What the exercise asks — In the data that follows, count the lines where "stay" appears, and write only the number.

::::::::

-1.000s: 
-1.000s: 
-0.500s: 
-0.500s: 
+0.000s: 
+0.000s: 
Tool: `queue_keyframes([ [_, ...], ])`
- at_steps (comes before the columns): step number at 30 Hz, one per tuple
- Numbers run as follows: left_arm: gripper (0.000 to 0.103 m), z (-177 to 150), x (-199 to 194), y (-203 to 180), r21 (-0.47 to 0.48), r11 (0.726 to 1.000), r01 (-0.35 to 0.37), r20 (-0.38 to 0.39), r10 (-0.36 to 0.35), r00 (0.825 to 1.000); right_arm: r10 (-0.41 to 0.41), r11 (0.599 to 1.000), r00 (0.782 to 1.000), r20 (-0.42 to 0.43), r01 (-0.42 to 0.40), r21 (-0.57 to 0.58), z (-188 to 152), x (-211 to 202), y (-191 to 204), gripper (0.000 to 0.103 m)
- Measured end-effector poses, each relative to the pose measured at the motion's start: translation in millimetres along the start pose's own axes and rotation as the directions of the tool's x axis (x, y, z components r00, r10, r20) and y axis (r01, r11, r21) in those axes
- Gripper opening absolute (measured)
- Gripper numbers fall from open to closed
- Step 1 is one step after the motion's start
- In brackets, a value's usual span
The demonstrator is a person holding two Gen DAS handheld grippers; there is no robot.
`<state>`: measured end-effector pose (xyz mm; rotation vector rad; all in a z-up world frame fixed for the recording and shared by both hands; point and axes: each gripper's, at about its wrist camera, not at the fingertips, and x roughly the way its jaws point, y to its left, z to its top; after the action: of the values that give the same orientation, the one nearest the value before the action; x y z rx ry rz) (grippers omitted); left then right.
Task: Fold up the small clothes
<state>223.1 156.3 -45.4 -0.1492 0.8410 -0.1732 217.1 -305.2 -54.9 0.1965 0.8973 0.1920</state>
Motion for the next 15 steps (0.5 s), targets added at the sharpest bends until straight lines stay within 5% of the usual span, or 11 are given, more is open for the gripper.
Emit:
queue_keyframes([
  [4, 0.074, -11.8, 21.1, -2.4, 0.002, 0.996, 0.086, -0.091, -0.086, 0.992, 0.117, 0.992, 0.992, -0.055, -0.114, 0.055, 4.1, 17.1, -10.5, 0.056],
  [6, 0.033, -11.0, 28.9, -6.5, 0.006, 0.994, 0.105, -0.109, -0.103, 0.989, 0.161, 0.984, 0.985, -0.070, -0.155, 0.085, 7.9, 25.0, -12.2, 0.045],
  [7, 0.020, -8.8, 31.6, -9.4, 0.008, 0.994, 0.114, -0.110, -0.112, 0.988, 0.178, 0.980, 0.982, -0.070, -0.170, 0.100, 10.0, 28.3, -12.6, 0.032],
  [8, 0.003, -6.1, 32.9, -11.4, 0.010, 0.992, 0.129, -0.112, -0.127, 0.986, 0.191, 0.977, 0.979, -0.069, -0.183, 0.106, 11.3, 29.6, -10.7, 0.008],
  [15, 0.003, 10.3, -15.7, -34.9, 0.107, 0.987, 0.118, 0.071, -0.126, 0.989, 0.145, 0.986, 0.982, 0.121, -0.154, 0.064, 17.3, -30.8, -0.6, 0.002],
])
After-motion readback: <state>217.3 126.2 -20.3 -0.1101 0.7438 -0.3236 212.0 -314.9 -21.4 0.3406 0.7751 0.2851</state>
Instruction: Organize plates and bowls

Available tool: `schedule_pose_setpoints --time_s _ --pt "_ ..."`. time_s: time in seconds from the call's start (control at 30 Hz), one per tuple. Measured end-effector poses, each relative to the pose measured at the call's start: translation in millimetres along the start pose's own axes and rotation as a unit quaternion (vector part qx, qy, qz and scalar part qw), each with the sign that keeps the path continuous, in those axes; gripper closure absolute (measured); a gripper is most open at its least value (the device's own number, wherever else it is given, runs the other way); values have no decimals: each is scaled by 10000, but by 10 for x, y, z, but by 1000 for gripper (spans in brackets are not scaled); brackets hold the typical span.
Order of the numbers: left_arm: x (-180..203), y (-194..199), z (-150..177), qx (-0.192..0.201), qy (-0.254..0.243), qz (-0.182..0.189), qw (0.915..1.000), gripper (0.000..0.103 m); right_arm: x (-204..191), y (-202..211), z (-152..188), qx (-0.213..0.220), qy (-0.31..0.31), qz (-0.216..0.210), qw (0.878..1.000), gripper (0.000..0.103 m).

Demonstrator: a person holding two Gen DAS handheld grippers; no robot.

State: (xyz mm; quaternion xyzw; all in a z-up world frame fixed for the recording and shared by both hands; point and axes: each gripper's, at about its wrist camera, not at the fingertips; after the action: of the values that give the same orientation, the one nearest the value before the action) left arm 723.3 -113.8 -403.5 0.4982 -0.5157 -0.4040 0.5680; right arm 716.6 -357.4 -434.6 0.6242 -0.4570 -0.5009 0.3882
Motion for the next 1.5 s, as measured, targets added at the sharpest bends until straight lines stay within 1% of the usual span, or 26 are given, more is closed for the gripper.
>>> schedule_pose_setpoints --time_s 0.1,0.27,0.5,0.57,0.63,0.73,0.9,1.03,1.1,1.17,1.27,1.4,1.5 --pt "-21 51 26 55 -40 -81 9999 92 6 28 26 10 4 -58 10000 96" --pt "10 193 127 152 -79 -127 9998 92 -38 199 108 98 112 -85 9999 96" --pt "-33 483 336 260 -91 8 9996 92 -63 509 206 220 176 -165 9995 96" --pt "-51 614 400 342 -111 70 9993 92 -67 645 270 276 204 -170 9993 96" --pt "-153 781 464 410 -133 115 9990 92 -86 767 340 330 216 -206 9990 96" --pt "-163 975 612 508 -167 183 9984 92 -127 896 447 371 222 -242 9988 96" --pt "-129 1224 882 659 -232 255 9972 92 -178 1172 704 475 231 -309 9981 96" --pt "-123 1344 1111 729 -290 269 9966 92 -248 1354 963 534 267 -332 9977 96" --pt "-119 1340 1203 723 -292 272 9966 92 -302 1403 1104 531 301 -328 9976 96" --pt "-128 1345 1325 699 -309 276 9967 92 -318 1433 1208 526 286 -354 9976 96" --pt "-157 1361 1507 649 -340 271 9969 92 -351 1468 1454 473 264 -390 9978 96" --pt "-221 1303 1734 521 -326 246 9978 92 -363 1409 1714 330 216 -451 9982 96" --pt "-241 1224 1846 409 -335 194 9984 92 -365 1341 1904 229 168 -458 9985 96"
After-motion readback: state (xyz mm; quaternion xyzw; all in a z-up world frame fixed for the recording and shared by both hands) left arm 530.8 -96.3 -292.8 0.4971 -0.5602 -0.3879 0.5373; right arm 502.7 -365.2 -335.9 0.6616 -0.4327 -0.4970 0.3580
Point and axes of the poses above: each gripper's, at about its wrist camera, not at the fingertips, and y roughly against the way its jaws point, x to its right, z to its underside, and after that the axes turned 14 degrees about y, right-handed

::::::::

Solution — 2